Die Familie von Sandra aus Oberösterreich lebt in aller Welt verstreut. Einige von ihnen wohnen in Australien, England oder Hongkong. Zu Weihnachten schickt man sich gegenseitig kleine Geschenke oder zumindest einen lieben Weihnachtsgruß. 

Auch in diesem Jahr brachte der Postbote kurz vor Weihnachten einen Umschlag aus England mit der Aufschrift "Grußkarte". Dafür kassierte er sechs Euro von Sandra. "Dieses Jahr musste ich das erste Mal Zollgebühren zahlen“, beschwerte sich die Österreicherin gegenüber der "Kronen Zeitung“. 

Sandra soll für einfache Weihnachtsgrußkarte Zoll zahlen: "Der Brief enthielt keinerlei Waren oder Geschenke" 

Der Umschlag sei in England gewogen und entsprechend mit Porto versehen worden. "Der Brief enthielt lediglich freundliche Worte, keinerlei Waren oder Geschenke", so Sandra. 

Nach Nachfrage beim Zollamt erhielt sie laut "Krone" die Bestätigung, dass alles seine Richtigkeit hatte. Eine Grußkarte in einem Brief falle nicht unter die Kategorie Dokument, sondern werde als Ware klassifiziert. Grußkarten gelten somit zollrechtlich als Waren, auch wenn sie keinen hohen materiellen Wert aufweisen.

Wann Grußkarten teuer werden können

Nicht nur in Österreich, auch eine scheinbar simple Grußkarte aus England (Nicht-EU-Land) nach Deutschland kann vom Zoll als Ware eingestuft werden, was zu unerwarteten Kosten führen kann, wenn der Absender oder der Wert nicht korrekt deklariert wurde. Wenn sie gekauft oder kommerziell versendet werden, unterliegen sie der Einfuhrumsatzsteuer und eventuell Zollgebühren.
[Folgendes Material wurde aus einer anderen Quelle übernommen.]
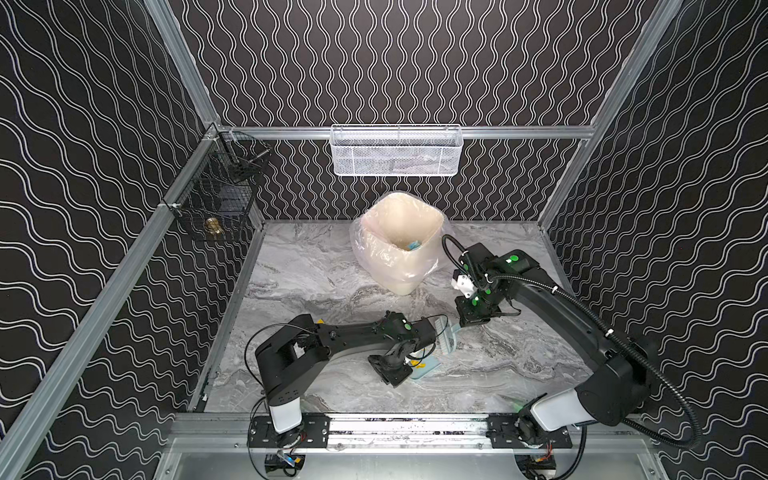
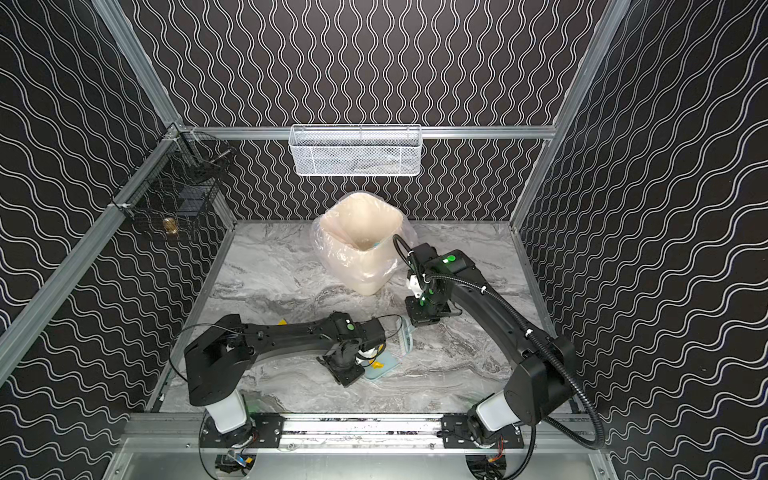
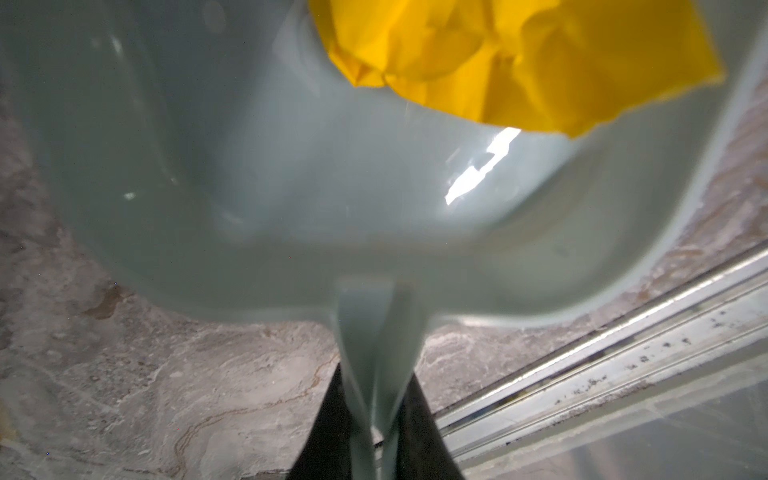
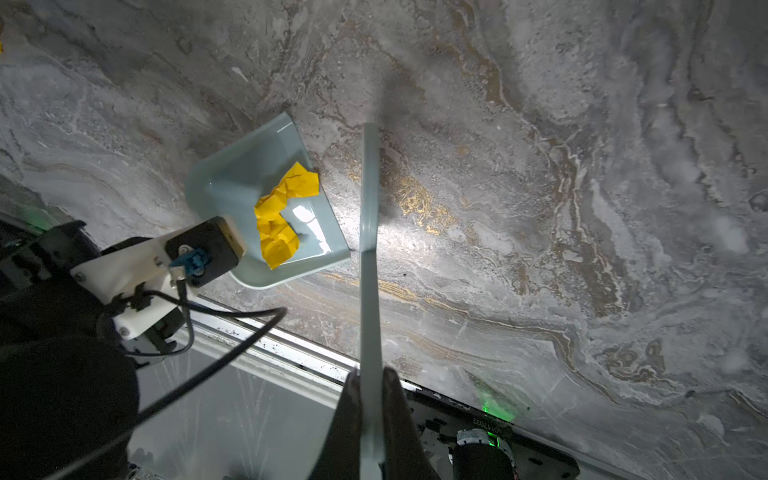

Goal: Sweep away the paper scraps from the table
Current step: 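Lift the dustpan toward the bin with the left gripper while the right raises the brush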

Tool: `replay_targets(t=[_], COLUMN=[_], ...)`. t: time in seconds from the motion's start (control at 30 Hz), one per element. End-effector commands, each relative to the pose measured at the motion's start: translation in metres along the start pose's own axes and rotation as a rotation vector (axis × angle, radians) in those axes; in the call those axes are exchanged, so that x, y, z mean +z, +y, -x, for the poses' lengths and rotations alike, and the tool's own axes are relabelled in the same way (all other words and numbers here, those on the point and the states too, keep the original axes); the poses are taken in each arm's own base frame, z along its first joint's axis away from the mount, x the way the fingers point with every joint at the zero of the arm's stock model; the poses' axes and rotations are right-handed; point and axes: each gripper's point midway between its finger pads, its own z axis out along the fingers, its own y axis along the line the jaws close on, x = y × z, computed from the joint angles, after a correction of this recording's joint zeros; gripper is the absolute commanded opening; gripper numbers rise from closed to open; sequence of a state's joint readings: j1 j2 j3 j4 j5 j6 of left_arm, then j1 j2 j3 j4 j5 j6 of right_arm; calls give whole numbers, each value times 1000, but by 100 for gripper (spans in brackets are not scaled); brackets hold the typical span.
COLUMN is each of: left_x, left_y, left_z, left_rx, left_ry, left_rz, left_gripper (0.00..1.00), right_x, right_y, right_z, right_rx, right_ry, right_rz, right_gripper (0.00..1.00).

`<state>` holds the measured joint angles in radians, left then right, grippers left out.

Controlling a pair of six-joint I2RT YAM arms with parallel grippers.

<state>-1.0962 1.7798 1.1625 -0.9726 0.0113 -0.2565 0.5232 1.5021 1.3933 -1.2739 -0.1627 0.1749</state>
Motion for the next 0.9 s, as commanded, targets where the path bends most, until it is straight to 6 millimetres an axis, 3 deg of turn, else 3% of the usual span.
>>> replay_targets(t=[0.0,0.23,0.53,0.67,0.87], left_x=[-2,-2,-2,-2,-7], left_y=[0,-2,-1,2,8], left_z=[0,1,1,2,1], left_rx=[-12,-10,-13,-24,-60], left_ry=[-9,-12,-13,-28,-68], left_rz=[2,-1,9,22,46], left_gripper=[0,0,0,0,0], right_x=[2,17,18,13,-4], right_y=[1,25,56,53,26], right_z=[14,28,17,11,16], right_rx=[14,21,5,7,42], right_ry=[-43,-63,-36,-28,-74], right_rz=[7,102,194,182,132], right_gripper=[0,0,0,0,0])
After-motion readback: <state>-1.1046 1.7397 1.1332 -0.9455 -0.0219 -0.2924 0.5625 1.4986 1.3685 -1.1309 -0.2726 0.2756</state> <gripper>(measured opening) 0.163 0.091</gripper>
  • Kauf vs. Geschenk: Wenn die Karte gekauft wurde (auch online), wird sie als Ware behandelt.
  • Wertgrenzen: Geschenke sind bis 45 € Wert (Sachwert) abgabenfrei, aber der Zoll kann sie höher bewerten, was zu Kosten führt.
  • Kommerzielle Sendungen: Jede Sendung mit kommerziellem Hintergrund (zum Beispiel von einem kleinen Shop) wird als Ware behandelt, unabhängig vom Wert

Was man tun kann

  • Zollinhaltserklärung: Man sollte darauf achten, dass der Absender die Sendung korrekt deklariert (CN22 oder CN23), um Missverständnisse zu vermeiden.
  • Nachweis verlangen: Wenn man eine Rechnung vom Zoll erhalten hat, prüfen, ob der Wert korrekt ist und ob es sich wirklich um eine Ware handelt.
  • Informieren Sie sich: Bei Unsicherheiten sollte man sich direkt an das zuständige Hauptzollamt oder den Postdienstleister wenden.